Acton Capital
- Formerly: Action Capital Partners
- Company type: Private
- Industry: Venture capital
- Founded: 1999; 27 years ago
- Founders: Christoph Braun, Paul-Bernhard Kallen, Jan-Gisbert Schultze, Frank Seehaus
- Headquarters: Munich, Germany
- Number of locations: Munich and Vancouver
- Products: Investments, Venture capital, growth capital
- Website: actoncapital.com

= Acton Capital =

International venture capital fund

Acton Capital is a German venture capital fund, founded in Munich and investing in tech-enabled startup companies in Europe and North America.

==History==

As one of the first venture capital funds in Europe, Acton Capital invested in startups of the early Digital Economy. The first investment was online auction platform Alando in Germany, acquired by eBay in 1999 for $43 million. In November 2019, Acton Capital announced the closing of its fifth fund "Acton V" at $215 million.

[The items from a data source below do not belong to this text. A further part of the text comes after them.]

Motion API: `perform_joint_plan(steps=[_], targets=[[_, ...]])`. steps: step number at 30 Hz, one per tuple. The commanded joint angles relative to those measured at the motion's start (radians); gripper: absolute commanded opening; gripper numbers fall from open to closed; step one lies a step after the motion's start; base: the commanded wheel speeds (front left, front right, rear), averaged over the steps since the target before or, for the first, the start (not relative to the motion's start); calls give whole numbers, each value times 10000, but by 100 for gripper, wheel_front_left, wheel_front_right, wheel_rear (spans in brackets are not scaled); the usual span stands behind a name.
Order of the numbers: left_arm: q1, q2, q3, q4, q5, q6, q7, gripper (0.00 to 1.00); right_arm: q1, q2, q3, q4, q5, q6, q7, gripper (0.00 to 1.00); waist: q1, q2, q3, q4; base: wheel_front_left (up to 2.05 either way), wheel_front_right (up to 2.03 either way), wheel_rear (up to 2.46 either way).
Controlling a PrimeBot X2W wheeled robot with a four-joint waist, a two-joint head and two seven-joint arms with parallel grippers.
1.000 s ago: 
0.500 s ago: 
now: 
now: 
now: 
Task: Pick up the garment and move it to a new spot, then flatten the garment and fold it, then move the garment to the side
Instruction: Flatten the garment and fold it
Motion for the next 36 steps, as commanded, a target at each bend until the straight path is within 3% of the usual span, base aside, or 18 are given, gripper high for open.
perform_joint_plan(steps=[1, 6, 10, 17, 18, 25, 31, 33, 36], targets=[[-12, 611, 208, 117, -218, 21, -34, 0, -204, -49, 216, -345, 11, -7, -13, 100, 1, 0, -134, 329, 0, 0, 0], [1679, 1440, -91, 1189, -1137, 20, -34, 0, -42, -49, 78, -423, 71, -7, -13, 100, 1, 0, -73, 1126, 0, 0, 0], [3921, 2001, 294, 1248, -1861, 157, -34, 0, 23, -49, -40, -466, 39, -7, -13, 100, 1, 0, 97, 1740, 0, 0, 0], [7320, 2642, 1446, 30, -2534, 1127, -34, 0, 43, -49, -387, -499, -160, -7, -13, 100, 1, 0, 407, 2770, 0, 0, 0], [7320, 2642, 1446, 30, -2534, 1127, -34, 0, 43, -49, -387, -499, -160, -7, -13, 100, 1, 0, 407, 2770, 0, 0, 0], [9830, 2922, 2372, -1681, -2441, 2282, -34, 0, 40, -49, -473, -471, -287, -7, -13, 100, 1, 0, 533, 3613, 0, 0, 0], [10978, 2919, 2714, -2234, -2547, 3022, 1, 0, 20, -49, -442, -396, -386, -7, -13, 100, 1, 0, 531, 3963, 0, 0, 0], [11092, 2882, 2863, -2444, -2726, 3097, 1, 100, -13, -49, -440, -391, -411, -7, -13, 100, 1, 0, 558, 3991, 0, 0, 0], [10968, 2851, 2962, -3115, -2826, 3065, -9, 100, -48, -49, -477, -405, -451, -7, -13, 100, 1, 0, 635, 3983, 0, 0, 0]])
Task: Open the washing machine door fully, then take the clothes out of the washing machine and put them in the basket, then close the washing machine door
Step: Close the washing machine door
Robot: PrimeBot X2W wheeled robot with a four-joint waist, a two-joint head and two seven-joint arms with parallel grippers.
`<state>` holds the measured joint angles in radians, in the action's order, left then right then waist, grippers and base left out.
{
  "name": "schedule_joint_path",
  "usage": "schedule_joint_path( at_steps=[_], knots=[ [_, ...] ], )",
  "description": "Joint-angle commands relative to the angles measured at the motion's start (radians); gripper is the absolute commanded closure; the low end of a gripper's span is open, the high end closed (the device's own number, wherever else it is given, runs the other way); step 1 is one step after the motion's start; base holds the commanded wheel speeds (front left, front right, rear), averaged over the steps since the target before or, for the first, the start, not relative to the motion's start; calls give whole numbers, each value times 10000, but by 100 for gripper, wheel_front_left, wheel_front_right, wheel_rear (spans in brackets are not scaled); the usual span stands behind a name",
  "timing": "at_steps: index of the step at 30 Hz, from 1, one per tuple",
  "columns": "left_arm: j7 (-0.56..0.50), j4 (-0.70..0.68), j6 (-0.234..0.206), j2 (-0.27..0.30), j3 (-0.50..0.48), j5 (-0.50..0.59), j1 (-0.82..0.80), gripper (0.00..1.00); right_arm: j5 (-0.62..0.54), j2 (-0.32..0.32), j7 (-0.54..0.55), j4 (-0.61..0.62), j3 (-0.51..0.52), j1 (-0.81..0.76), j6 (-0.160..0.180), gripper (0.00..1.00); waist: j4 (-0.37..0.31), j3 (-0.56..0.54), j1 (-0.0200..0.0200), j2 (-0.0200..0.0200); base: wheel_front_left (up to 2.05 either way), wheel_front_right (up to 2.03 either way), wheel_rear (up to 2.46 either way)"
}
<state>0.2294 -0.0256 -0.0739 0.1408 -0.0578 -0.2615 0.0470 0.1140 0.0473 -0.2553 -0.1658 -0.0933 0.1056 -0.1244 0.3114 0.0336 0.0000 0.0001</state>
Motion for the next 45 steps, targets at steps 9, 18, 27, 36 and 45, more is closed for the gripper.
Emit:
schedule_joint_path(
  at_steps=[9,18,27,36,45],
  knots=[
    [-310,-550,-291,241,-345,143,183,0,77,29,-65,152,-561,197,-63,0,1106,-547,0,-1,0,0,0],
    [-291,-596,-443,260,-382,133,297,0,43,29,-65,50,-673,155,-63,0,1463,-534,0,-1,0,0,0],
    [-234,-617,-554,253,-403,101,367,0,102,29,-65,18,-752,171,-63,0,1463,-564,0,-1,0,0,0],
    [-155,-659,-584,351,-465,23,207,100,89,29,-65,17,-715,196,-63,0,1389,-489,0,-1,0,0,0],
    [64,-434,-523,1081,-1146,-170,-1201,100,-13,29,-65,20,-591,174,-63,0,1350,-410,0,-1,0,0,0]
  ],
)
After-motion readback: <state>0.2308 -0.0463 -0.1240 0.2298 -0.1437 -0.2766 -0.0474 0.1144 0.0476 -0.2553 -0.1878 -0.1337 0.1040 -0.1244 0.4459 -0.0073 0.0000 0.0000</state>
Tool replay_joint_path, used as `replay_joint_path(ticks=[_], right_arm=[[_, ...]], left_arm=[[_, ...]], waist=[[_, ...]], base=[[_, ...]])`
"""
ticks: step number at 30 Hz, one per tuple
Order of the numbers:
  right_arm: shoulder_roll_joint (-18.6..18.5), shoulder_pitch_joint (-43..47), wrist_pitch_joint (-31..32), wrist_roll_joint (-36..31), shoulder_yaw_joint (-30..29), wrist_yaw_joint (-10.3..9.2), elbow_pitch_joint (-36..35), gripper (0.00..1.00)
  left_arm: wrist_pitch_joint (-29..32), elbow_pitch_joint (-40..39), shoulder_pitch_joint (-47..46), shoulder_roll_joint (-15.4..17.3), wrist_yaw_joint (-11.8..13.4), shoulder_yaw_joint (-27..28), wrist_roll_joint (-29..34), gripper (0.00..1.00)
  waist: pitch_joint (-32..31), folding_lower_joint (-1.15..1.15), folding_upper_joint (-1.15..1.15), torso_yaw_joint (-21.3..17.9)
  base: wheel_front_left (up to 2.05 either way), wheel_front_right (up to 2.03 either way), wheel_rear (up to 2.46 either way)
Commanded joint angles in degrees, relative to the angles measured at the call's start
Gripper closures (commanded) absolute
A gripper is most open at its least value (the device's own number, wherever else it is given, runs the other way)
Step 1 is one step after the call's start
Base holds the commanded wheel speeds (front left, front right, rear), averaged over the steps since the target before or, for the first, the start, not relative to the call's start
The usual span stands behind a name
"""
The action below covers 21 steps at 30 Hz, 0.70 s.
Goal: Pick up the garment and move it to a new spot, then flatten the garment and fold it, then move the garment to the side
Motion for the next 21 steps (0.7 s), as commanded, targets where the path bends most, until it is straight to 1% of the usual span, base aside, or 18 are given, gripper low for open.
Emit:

===Investments and exits===
Acton Capital's investment focus is on tech-enabled business models like platforms, software as a service (SaaS) or online marketplaces and in fields such as financial technology (fintech), mobility, healthcare and Direct-to-consumer or recommerce.
Exited investments include online marketplace AbeBooks - acquired by Amazon in 2008, online retailer of pet supplies zooplus - IPO in 2008, luxury fashion platform mytheresa.com - acquired by Neiman Marcus Group in 2014, global online marketplace Etsy - IPO in 2015 and Canadian software developer Themis Solutions (´Clio`) in 2019 to US private equity firms TCV and JMI Equity.
The current portfolio of Acton Capital includes Software as a service company Mambu, fintech iwoca from the UK, student jobs platform Zenjob, the global information service company AlphaSights both founded in Berlin and Canadian telemedicine platform Maple.

Acton Capital was part of a Series B funding round for German car subscription provider Cluno, acquired by British online car retailer Cazoo in February 2021 and early investor in the global core banking engine Mambu. The B2B Software-as-a-service company announced a $266mn funding round by Acton Capital Partners and US investment firms EQT, TCV and Bessemer.

In 2020, Acton Capital led the Series B round in London-based elderly care platform Elder Technologies Ltd., the Series A funding round in Paris-based logistics platform Convelio and is invested in UK based online car retailer Cazoo, that was listed on the New York Stock Exchange at a $7bn valuation in 2021.

In November 2023, Acton Capital announced the closing of its sixth Venture capital fund at Euro 225 million to invest in tech-enabled business models like legal technology, hybrid work, cyber security or AI-driven solutions.